The yellow-billed shrike is 32 cm (13 in) with a long, graduating tail and short wings. The adult has mottled brown upperparts and streaked buff underparts. There is a brown eye mask and a rufous wing patch, and the bill is yellow. Sexes are largely similar, but females have maroon patches on the flanks while males have rufous parches; these patches are only visible when the bird is in flight, displaying, engaging in territorial disputes or when preening. Immature birds show buff fringes to the wing feathers. The legs and feet are black, and the beak is yellow, even in juveniles. It is a noisy bird, with harsh swee-swee and dreee-too calls.
The species is resident in tropical Africa, south of the Sahara and north of the equator, but is not present in the Horn of Africa. It is present in Benin, Burkina Faso, Cameroon, Central African Republic, Chad, Congo, Democratic Republic of Congo, Côte d'Ivoire, Gambia, Ghana, Guinea, Guinea-Bissau, Kenya, Mali, Mauritania, Niger, Nigeria, Senegal, Sierra Leone, South Sudan, Sudan, Togo and Uganda. It makes localised movements, but these have been little studied.
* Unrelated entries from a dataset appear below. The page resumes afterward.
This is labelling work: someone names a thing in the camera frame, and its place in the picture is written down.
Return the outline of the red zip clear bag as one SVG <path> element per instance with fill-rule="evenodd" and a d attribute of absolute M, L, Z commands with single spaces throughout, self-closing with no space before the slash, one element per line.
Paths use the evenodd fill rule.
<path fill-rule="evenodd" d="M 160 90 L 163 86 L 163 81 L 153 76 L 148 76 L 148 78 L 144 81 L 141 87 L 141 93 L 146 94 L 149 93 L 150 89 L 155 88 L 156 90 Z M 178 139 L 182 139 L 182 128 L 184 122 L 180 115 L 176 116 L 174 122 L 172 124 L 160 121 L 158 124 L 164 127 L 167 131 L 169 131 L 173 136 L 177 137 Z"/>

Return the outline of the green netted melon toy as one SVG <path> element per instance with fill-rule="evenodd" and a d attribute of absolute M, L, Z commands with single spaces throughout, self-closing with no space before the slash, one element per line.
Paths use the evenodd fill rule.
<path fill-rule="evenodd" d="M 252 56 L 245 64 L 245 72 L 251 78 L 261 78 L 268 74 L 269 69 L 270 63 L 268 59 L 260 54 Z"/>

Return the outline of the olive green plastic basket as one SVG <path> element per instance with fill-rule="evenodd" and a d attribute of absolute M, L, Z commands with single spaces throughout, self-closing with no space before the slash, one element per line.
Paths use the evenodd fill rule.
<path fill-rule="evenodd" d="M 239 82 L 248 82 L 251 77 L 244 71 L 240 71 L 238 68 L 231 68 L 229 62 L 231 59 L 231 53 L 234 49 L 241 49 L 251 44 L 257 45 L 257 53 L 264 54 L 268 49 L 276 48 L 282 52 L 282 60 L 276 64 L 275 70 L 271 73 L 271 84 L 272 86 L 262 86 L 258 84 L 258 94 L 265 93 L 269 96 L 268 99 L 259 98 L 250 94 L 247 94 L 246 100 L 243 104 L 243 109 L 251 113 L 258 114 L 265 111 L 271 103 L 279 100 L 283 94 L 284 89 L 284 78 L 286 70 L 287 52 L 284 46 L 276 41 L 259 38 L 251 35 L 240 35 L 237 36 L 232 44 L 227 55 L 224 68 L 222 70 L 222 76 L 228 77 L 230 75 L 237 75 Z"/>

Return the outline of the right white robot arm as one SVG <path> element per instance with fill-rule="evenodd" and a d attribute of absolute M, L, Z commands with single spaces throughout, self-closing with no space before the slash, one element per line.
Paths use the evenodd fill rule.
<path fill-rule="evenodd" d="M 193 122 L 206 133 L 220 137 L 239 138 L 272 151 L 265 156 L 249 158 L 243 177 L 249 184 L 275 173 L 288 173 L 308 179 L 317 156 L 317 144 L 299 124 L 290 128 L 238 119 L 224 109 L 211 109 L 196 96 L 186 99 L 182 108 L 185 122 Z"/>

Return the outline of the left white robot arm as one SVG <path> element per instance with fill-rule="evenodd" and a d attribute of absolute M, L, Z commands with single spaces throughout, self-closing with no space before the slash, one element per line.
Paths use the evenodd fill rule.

This is a conspicuous and gregarious bird and a cooperative breeder, always seen in groups, often lined up on telephone wires. The nest is a cup structure in a bush or tree into which four or five eggs are laid. Only one female in a group breeds at a given time, with other members providing protection and food.
The yellow-billed shrike feeds on insects which it locates from prominent look-out perches in trees, wires or posts.
C. corvina is common in some areas and less so in others. There is no evidence of any substantial decline in its populations, so the International Union for Conservation of Nature has assessed its conservation status as being of "least concern".